Register with cpmd.org. Once you're approved download the cpmd source to ~/tmp.

sudo apt-get install libopenmpi-dev openmpi-bin

cd ~/tmp
tar -xvf cpmd-v3_15_3.tar.gz
cd CPMD/CONFIGURE
Create the file LINUX-x86_64-DEBIAN:
   
     IRAT=2
     CFLAGS='-c -O2 -Wall'
     CPP='/lib/cpp -P -C -traditional'
     CPPFLAGS='-D__Linux -D__PGI -D__GNU -DFFT_FFTW3 -DPARALLEL -DPOINTER8'
     FFLAGS='-c -O2 -fcray-pointer -fno-whole-file -fsecond-underscore'
     LFLAGS='-l:/opt/fftw/fftw-3.3.2/double/lib/libfftw3.a -l:/opt/fftw/fftw-3.3.2/double/lib/libfftw3_mpi.a -l:/opt/fftw/fftw-3.3.2/double/lib/libfftw3_threads.a -I/usr/include -l:/opt/netlib/blas/lib/libnetblas.so -l:/opt/netlib/lapack/lib/liblapack.so -lpthread -lmpi'
     FFLAGS_GROMOS='  $(FFLAGS)' 
      FC='mpif77 -fbounds-check'
      CC='mpicc'
      LD='mpif77 -fbounds-check'

Next edit ~/tmp/CPMD/wfnio.F and change the following lines:
 15       CHARACTER(len=*) TAG
 63         IF(TAG(1:2).EQ.'NI') THEN
201       IF(TAG(1:2).NE.'NI') THEN
271         IF(TAG(1:2).EQ.'NI') THEN

Now, in ~/tmp/CPMD, run
./mkconfig.sh LINUX-x86_64-DEBIAN > Makefile
make
sudo mkdir /opt/cpmd
sudo chown $USER /opt/cpmd
cp cpmd.x /opt/cpmd


And follow everything below 'Done! Almost.' in this post: http://verahill.blogspot.com.au/2012/07/not-solved-compiling-cpmd-on-debian.html


12 September 2012

233. Compiling netlib's lapack and blas on Debian Testing (Wheezy)
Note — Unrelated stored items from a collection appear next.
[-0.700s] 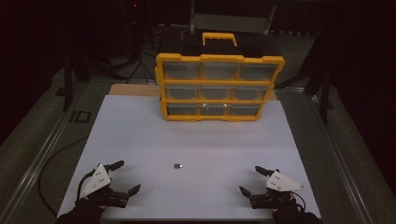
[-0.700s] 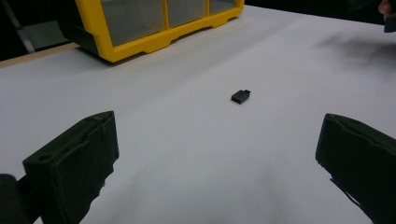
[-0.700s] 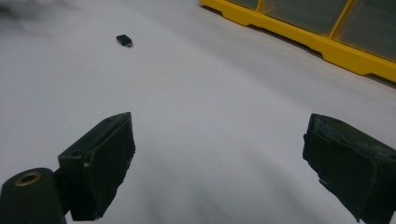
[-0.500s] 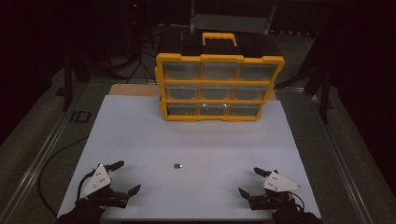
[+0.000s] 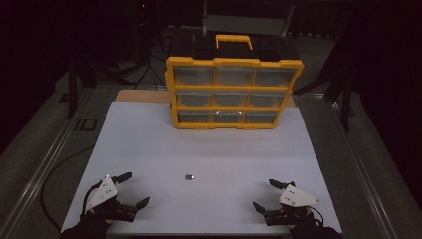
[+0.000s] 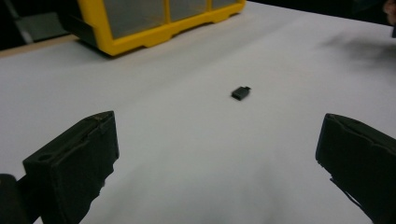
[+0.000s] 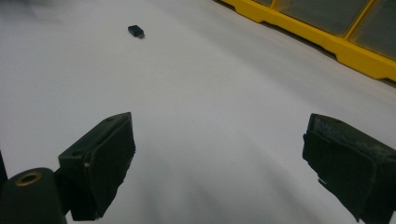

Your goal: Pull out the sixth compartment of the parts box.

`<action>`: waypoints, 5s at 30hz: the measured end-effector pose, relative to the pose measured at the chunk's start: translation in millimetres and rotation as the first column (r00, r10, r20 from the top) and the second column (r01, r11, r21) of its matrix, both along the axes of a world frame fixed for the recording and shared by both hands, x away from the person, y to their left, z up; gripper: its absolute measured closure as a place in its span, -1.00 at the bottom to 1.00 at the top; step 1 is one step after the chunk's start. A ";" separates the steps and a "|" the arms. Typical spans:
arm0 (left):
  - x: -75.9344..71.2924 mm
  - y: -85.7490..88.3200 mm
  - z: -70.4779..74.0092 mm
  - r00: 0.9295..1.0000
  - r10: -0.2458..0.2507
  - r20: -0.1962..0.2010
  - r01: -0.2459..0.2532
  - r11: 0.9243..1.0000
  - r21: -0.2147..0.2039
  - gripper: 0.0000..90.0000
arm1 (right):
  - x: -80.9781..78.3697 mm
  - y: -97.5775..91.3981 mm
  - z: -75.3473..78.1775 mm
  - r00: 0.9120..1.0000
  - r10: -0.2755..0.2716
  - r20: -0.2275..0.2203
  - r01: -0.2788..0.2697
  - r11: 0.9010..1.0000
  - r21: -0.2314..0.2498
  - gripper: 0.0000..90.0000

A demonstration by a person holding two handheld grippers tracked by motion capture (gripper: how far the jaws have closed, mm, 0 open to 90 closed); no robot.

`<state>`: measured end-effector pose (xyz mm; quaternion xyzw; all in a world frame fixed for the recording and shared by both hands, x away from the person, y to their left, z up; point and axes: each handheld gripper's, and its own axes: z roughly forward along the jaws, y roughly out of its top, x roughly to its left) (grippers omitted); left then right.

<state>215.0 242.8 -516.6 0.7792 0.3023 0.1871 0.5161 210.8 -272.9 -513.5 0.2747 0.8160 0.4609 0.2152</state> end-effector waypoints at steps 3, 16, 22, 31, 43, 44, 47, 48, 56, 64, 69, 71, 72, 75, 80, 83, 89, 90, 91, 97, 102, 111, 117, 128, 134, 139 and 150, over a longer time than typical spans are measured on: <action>-1.0 -1.4 0.4 1.000 0.000 -0.003 0.000 1.000 0.014 -1.00 | -0.1 0.9 1.8 1.000 0.000 0.004 0.000 1.000 0.009 -0.80; -1.5 -0.5 1.4 1.000 0.016 0.003 -0.016 1.000 0.017 -1.00 | -4.2 -0.2 14.7 1.000 0.029 0.007 -0.030 0.999 0.025 -0.79; -1.7 -1.7 1.7 1.000 0.015 0.007 -0.016 1.000 0.025 -1.00 | -7.5 -2.0 28.8 0.998 0.058 0.033 -0.059 0.997 0.053 -0.79; -1.6 -1.0 1.8 1.000 0.020 0.011 -0.020 1.000 0.023 -1.00 | -5.5 2.8 50.4 0.992 0.092 0.086 -0.094 0.995 0.020 -0.79; -1.3 -0.4 1.6 1.000 0.018 0.012 -0.018 1.000 0.021 -1.00 | 5.9 0.7 82.2 0.979 0.098 0.178 -0.096 0.995 -0.022 -0.79; -1.3 -0.4 1.7 1.000 0.018 0.012 -0.018 1.000 0.022 -1.00 | 7.0 0.5 84.4 0.977 0.100 0.186 -0.097 0.995 -0.027 -0.79; -1.3 -0.5 1.7 1.000 0.017 0.012 -0.017 1.000 0.020 -1.00 | 8.8 0.6 88.0 0.976 0.097 0.194 -0.093 0.995 -0.026 -0.79; -1.3 -0.5 1.6 1.000 0.017 0.012 -0.017 1.000 0.020 -1.00 | 10.5 0.2 90.6 0.975 0.101 0.199 -0.096 0.995 -0.030 -0.79; -1.1 -0.5 1.4 1.000 0.016 0.012 -0.016 1.000 0.020 -1.00 | 21.5 0.1 100.1 0.968 0.097 0.231 -0.087 0.995 -0.055 -0.79; -1.0 -1.0 1.0 1.000 0.014 0.008 -0.014 1.000 0.021 -1.00 | 32.9 1.6 110.8 0.957 0.098 0.274 -0.079 0.994 -0.080 -0.79; -0.9 -1.3 0.7 1.000 0.012 0.007 -0.012 1.000 0.022 -1.00 | 42.1 2.9 115.4 0.952 0.089 0.292 -0.061 0.993 -0.103 -0.79; -0.9 -1.3 0.6 1.000 0.012 0.006 -0.012 1.000 0.021 -1.00 | 45.5 3.5 116.8 0.949 0.087 0.303 -0.055 0.992 -0.113 -0.79; -0.8 -1.3 0.6 1.000 0.012 0.006 -0.012 1.000 0.022 -1.00 | 47.2 3.8 117.4 0.947 0.089 0.309 -0.055 0.992 -0.117 -0.79; -0.8 -1.5 0.6 1.000 0.011 0.006 -0.011 1.000 0.022 -1.00 | 52.1 4.0 118.7 0.945 0.086 0.315 -0.049 0.991 -0.123 -0.79; -0.9 -1.8 0.4 1.000 0.010 0.007 -0.011 1.000 0.023 -1.00 | 60.9 2.9 123.1 0.936 0.079 0.342 -0.033 0.990 -0.139 -0.79; -0.9 -1.9 0.2 1.000 0.010 0.007 -0.010 1.000 0.023 -1.00 | 66.3 3.1 126.4 0.931 0.075 0.358 -0.022 0.988 -0.150 -0.79; -0.7 -2.1 0.1 1.000 0.007 0.008 -0.008 1.000 0.027 -1.00 | 79.4 4.1 131.6 0.921 0.074 0.383 -0.006 0.985 -0.175 -0.79; -0.6 -2.0 0.2 1.000 0.007 0.009 -0.008 1.000 0.030 -1.00 | 81.0 4.3 132.2 0.918 0.077 0.388 -0.006 0.984 -0.180 -0.79; -0.7 -2.0 0.2 1.000 0.006 0.008 -0.007 1.000 0.031 -1.00 | 83.1 4.8 133.0 0.918 0.077 0.388 -0.006 0.984 -0.181 -0.79; -0.3 -2.0 -0.1 1.000 0.005 0.008 -0.006 0.999 0.031 -1.00 | 96.6 6.7 135.2 0.913 0.080 0.400 0.006 0.978 -0.210 -0.79; -0.4 -2.1 -0.2 1.000 0.004 0.008 -0.005 0.999 0.032 -1.00 | 106.2 8.9 134.4 0.904 0.089 0.418 0.019 0.969 -0.246 -0.79; -0.4 -2.5 -0.5 1.000 0.002 0.006 -0.002 0.999 0.032 -1.00 | 122.1 11.9 136.0 0.893 0.087 0.441 0.035 0.964 -0.262 -0.79; -0.5 -2.4 -0.5 1.000 0.002 0.006 -0.003 1.000 0.031 -1.00 | 133.8 14.5 136.9 0.883 0.092 0.459 0.063 0.948 -0.311 -0.79; -0.4 -2.4 -0.6 1.000 0.000 0.005 0.000 1.000 0.030 -1.00 | 150.5 15.6 134.3 0.878 0.096 0.470 0.092 0.928 -0.362 -0.79; -0.4 -2.4 -0.6 1.000 -0.001 0.006 0.001 0.999 0.033 -1.00 | 159.3 19.2 132.7 0.869 0.116 0.480 0.110 0.902 -0.417 -0.79; -0.6 -2.2 -0.5 1.000 -0.001 0.006 0.001 1.000 0.029 -1.00 | 166.1 20.2 132.6 0.866 0.106 0.489 0.128 0.897 -0.422 -0.74; -0.4 -2.1 -0.7 1.000 -0.003 0.004 0.002 1.000 0.025 -1.00 | 180.8 28.6 126.5 0.851 0.166 0.498 0.139 0.844 -0.518 -0.71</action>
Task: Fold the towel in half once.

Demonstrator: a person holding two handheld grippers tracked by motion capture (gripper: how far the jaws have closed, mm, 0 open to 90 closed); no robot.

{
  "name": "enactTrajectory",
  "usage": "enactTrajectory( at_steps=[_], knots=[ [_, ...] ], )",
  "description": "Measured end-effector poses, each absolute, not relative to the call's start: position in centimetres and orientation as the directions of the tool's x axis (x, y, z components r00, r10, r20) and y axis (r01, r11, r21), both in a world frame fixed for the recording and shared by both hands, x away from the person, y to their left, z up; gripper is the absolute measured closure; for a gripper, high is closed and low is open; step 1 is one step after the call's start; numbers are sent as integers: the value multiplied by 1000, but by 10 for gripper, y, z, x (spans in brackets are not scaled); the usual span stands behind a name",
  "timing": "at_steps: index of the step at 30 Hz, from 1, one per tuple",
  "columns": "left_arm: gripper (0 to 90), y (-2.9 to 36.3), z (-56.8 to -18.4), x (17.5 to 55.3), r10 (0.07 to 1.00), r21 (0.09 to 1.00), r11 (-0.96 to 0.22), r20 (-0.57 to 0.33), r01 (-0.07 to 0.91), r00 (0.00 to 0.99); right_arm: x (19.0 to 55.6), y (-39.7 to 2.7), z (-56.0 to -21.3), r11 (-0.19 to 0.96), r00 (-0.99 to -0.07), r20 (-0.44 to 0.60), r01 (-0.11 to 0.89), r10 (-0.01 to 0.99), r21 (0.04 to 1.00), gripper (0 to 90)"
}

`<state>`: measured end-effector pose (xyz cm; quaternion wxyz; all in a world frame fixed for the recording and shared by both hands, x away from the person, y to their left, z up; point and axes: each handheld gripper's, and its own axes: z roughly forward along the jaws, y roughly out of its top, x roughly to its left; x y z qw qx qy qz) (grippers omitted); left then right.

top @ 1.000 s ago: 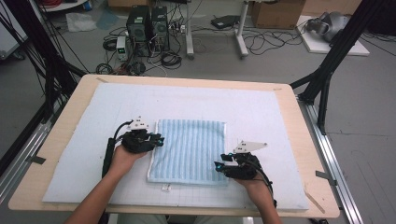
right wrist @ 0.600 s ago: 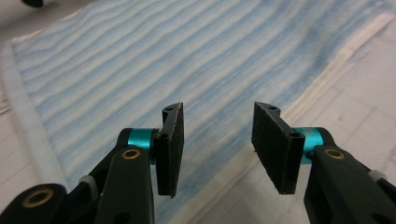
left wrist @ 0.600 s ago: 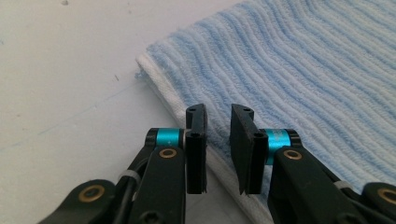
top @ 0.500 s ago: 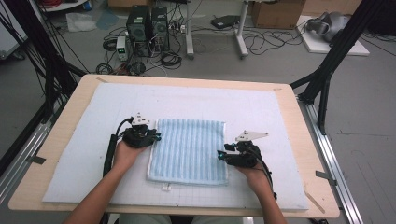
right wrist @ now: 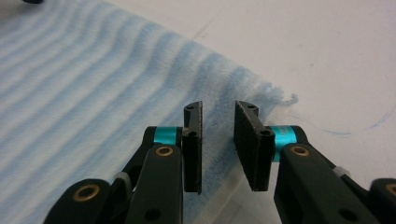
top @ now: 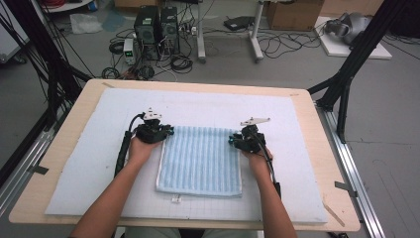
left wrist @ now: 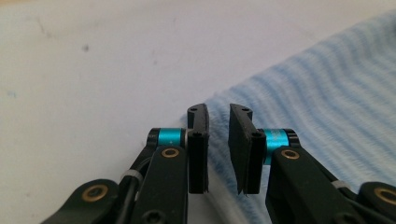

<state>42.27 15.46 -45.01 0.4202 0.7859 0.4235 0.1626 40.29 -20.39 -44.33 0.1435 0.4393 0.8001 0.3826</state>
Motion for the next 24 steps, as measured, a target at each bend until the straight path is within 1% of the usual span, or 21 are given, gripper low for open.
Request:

In addition to specific BLAS/LAPACK libs such as ACML, MKL, and ATLAS netlib provides (what I understand to be) reference versions of BLAS and LAPACK. Presumably these are slower than optimised versions of blas/lapack, but it doesn't hurt being familiar with them.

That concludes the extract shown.